▶ [Problem requirements]
Scan the data for lines with "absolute" and report the count by itself.

▶ [Recorded information]
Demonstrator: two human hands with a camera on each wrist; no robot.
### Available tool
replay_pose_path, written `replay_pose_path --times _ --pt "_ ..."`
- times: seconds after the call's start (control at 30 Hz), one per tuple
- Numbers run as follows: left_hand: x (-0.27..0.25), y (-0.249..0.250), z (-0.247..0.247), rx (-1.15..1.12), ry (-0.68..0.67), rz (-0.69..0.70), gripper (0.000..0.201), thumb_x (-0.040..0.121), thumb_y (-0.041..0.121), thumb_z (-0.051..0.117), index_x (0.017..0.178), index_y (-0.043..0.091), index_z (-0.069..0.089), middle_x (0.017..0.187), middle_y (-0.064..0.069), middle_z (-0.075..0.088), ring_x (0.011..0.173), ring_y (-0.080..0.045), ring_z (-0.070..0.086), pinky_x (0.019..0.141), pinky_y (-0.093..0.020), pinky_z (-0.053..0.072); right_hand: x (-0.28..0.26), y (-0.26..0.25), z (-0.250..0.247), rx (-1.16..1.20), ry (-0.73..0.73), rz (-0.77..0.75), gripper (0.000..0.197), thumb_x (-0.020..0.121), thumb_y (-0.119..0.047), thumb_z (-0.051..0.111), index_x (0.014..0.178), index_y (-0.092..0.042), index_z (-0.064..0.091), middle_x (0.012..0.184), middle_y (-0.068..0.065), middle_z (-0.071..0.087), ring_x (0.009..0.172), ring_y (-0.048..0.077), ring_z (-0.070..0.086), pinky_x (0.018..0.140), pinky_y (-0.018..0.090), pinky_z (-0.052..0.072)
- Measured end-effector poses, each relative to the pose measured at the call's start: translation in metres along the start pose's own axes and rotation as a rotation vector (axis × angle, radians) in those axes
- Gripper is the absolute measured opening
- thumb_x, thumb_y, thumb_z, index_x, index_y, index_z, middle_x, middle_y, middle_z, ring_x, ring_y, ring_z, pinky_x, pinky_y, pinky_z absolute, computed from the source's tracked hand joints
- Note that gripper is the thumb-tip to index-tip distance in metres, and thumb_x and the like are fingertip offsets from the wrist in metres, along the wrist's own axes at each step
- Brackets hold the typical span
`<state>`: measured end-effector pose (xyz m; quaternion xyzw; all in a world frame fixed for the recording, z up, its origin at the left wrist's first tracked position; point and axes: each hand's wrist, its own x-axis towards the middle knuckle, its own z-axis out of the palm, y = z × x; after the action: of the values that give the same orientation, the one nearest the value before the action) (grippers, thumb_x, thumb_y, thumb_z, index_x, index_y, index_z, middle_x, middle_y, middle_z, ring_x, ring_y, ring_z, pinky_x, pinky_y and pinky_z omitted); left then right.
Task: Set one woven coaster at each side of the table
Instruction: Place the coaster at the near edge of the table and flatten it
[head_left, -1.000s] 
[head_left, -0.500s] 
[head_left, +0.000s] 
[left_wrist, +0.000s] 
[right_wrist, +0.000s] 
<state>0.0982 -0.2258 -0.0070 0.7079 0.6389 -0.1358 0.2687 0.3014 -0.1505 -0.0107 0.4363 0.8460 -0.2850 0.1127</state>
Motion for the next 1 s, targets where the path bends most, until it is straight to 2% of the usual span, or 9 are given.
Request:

▶ [Written solution]
2